_Action item_: Set down, exactly as written, every line from the top of the records below to the line containing "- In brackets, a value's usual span", both ends included, and no others.

_Exercise data_:
# # #

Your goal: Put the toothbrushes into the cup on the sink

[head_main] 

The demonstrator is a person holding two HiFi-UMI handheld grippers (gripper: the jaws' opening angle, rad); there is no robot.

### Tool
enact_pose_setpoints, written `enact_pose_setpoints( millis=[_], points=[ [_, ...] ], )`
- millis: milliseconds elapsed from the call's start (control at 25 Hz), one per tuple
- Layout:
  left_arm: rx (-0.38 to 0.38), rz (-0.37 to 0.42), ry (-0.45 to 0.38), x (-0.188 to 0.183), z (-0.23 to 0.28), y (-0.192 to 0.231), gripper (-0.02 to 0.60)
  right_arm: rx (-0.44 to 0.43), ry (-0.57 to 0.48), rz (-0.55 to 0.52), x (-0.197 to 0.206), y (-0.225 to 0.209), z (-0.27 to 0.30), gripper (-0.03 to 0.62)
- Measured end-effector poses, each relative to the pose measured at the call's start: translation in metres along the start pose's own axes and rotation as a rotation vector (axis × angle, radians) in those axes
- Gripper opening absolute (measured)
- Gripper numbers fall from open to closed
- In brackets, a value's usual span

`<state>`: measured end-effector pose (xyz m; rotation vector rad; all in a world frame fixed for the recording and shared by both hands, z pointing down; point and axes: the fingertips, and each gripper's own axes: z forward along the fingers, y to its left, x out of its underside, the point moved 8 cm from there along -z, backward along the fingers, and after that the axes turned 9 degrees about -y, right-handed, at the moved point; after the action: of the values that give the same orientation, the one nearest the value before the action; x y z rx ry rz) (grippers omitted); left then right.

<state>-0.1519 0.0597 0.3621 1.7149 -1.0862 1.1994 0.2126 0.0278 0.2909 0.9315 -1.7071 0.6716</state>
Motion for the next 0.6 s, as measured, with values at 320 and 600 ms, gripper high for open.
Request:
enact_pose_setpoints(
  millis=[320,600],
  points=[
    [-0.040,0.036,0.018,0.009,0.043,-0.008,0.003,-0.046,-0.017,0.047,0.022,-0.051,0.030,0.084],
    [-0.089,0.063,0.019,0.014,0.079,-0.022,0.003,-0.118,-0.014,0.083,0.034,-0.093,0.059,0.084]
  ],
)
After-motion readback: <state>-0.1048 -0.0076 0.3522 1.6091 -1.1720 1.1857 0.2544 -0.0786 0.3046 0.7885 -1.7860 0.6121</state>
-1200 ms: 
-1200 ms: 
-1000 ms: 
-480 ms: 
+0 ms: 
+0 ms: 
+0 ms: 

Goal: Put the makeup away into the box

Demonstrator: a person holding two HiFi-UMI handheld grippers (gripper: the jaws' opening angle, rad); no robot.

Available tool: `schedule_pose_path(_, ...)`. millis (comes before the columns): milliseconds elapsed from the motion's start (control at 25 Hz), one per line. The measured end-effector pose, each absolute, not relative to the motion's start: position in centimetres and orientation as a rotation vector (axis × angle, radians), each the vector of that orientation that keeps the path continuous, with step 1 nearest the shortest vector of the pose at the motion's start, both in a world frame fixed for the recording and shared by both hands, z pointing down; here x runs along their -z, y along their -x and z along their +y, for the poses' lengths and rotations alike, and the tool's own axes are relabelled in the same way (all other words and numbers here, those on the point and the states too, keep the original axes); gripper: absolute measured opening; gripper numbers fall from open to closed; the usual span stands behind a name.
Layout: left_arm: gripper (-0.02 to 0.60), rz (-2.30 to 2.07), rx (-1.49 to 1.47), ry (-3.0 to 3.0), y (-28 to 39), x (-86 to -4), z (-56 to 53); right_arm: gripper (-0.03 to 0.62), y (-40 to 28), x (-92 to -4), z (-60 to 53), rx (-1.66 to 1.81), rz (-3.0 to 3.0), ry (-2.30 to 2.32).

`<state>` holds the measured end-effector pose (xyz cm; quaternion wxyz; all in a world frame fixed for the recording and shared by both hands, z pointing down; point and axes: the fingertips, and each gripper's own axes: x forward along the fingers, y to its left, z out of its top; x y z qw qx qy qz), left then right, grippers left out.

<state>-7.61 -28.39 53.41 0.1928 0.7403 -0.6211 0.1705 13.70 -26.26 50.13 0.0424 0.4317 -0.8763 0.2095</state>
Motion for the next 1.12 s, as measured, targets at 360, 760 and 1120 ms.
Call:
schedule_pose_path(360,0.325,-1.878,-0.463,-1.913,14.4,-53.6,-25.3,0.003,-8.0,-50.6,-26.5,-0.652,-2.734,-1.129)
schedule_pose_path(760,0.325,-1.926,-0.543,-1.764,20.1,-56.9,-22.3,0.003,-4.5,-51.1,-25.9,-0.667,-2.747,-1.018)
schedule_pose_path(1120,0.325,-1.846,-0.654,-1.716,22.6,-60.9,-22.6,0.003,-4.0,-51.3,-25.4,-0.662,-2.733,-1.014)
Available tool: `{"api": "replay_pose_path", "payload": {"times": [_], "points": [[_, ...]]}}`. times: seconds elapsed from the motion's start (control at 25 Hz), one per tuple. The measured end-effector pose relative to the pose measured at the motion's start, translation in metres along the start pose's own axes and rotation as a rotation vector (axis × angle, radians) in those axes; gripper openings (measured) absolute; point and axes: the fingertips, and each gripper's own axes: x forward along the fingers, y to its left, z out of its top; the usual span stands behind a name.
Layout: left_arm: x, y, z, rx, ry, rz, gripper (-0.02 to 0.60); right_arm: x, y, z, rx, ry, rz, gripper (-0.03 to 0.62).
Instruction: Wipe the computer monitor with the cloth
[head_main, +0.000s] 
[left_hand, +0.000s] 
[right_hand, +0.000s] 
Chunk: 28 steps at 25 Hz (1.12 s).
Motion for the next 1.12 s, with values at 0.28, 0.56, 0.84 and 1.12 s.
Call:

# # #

_Result_:
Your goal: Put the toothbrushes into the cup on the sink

[head_main] 

The demonstrator is a person holding two HiFi-UMI handheld grippers (gripper: the jaws' opening angle, rad); there is no robot.

### Tool
enact_pose_setpoints, written `enact_pose_setpoints( millis=[_], points=[ [_, ...] ], )`
- millis: milliseconds elapsed from the call's start (control at 25 Hz), one per tuple
- Layout:
  left_arm: rx (-0.38 to 0.38), rz (-0.37 to 0.42), ry (-0.45 to 0.38), x (-0.188 to 0.183), z (-0.23 to 0.28), y (-0.192 to 0.231), gripper (-0.02 to 0.60)
  right_arm: rx (-0.44 to 0.43), ry (-0.57 to 0.48), rz (-0.55 to 0.52), x (-0.197 to 0.206), y (-0.225 to 0.209), z (-0.27 to 0.30), gripper (-0.03 to 0.62)
- Measured end-effector poses, each relative to the pose measured at the call's start: translation in metres along the start pose's own axes and rotation as a rotation vector (axis × angle, radians) in those axes
- Gripper opening absolute (measured)
- Gripper numbers fall from open to closed
- In brackets, a value's usual span

No more output will be produced for this exercise.